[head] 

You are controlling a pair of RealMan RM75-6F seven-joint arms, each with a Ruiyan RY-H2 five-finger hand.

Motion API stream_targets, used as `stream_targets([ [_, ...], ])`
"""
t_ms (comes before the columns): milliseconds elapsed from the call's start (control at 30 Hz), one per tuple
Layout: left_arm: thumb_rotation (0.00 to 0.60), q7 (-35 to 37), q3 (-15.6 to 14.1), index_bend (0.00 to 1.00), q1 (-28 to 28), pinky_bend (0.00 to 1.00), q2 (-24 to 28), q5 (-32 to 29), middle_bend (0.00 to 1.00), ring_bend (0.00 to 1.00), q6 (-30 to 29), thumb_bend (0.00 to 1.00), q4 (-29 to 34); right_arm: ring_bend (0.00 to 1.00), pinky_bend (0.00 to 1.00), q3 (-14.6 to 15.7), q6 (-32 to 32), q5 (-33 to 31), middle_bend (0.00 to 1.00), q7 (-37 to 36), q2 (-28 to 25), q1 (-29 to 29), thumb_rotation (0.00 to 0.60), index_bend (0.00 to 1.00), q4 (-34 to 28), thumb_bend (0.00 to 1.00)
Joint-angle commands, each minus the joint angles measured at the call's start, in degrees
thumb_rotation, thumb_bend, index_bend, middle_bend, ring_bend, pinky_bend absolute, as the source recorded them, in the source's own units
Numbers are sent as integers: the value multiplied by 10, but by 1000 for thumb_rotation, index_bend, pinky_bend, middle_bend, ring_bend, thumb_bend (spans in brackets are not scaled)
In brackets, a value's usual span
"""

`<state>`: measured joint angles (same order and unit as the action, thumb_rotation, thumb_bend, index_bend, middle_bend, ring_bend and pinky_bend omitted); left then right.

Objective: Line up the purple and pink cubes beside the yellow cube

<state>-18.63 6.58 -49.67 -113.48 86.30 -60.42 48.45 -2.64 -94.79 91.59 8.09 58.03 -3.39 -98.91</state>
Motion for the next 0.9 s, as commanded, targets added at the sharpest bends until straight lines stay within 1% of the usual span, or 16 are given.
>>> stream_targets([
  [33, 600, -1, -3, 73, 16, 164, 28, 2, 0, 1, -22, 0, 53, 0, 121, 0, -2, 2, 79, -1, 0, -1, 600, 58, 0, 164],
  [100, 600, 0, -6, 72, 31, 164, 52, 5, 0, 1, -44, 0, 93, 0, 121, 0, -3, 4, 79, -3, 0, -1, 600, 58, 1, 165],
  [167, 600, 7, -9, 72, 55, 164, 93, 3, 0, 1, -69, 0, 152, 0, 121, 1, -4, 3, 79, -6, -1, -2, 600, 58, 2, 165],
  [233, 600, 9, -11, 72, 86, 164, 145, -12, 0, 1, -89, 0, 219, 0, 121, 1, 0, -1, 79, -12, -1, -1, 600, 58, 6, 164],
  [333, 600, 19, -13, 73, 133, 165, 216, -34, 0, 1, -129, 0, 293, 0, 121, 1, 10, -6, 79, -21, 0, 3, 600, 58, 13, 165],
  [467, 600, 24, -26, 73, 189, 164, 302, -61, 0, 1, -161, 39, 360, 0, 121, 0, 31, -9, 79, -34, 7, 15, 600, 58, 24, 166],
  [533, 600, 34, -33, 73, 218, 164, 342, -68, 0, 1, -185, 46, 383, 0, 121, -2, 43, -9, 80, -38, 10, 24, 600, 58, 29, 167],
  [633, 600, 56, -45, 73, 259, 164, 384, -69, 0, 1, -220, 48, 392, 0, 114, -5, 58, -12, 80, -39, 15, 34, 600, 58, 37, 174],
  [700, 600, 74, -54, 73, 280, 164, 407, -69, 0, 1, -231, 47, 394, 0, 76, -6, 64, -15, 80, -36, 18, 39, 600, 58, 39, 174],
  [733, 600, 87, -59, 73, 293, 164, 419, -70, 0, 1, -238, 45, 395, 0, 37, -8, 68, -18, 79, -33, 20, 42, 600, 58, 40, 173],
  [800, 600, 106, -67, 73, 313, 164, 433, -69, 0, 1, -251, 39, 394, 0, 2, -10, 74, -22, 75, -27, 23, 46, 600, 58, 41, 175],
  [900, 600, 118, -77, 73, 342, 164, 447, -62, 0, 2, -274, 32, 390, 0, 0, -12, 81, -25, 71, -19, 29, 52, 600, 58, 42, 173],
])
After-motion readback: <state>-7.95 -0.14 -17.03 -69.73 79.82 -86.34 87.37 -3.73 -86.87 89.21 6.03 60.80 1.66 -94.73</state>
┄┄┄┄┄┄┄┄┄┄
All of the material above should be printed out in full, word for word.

• _Solution to this problem_
[head] 

You are controlling a pair of RealMan RM75-6F seven-joint arms, each with a Ruiyan RY-H2 five-finger hand.

Motion API stream_targets, used as `stream_targets([ [_, ...], ])`
"""
t_ms (comes before the columns): milliseconds elapsed from the call's start (control at 30 Hz), one per tuple
Layout: left_arm: thumb_rotation (0.00 to 0.60), q7 (-35 to 37), q3 (-15.6 to 14.1), index_bend (0.00 to 1.00), q1 (-28 to 28), pinky_bend (0.00 to 1.00), q2 (-24 to 28), q5 (-32 to 29), middle_bend (0.00 to 1.00), ring_bend (0.00 to 1.00), q6 (-30 to 29), thumb_bend (0.00 to 1.00), q4 (-29 to 34); right_arm: ring_bend (0.00 to 1.00), pinky_bend (0.00 to 1.00), q3 (-14.6 to 15.7), q6 (-32 to 32), q5 (-33 to 31), middle_bend (0.00 to 1.00), q7 (-37 to 36), q2 (-28 to 25), q1 (-29 to 29), thumb_rotation (0.00 to 0.60), index_bend (0.00 to 1.00), q4 (-34 to 28), thumb_bend (0.00 to 1.00)
Joint-angle commands, each minus the joint angles measured at the call's start, in degrees
thumb_rotation, thumb_bend, index_bend, middle_bend, ring_bend, pinky_bend absolute, as the source recorded them, in the source's own units
Numbers are sent as integers: the value multiplied by 10, but by 1000 for thumb_rotation, index_bend, pinky_bend, middle_bend, ring_bend, thumb_bend (spans in brackets are not scaled)
In brackets, a value's usual span
"""

`<state>`: measured joint angles (same order and unit as the action, thumb_rotation, thumb_bend, index_bend, middle_bend, ring_bend and pinky_bend omitted); left then right.

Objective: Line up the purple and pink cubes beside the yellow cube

<state>-18.63 6.58 -49.67 -113.48 86.30 -60.42 48.45 -2.64 -94.79 91.59 8.09 58.03 -3.39 -98.91</state>
Motion for the next 0.9 s, as commanded, targets added at the sharpest bends until straight lines stay within 1% of the usual span, or 16 are given.
>>> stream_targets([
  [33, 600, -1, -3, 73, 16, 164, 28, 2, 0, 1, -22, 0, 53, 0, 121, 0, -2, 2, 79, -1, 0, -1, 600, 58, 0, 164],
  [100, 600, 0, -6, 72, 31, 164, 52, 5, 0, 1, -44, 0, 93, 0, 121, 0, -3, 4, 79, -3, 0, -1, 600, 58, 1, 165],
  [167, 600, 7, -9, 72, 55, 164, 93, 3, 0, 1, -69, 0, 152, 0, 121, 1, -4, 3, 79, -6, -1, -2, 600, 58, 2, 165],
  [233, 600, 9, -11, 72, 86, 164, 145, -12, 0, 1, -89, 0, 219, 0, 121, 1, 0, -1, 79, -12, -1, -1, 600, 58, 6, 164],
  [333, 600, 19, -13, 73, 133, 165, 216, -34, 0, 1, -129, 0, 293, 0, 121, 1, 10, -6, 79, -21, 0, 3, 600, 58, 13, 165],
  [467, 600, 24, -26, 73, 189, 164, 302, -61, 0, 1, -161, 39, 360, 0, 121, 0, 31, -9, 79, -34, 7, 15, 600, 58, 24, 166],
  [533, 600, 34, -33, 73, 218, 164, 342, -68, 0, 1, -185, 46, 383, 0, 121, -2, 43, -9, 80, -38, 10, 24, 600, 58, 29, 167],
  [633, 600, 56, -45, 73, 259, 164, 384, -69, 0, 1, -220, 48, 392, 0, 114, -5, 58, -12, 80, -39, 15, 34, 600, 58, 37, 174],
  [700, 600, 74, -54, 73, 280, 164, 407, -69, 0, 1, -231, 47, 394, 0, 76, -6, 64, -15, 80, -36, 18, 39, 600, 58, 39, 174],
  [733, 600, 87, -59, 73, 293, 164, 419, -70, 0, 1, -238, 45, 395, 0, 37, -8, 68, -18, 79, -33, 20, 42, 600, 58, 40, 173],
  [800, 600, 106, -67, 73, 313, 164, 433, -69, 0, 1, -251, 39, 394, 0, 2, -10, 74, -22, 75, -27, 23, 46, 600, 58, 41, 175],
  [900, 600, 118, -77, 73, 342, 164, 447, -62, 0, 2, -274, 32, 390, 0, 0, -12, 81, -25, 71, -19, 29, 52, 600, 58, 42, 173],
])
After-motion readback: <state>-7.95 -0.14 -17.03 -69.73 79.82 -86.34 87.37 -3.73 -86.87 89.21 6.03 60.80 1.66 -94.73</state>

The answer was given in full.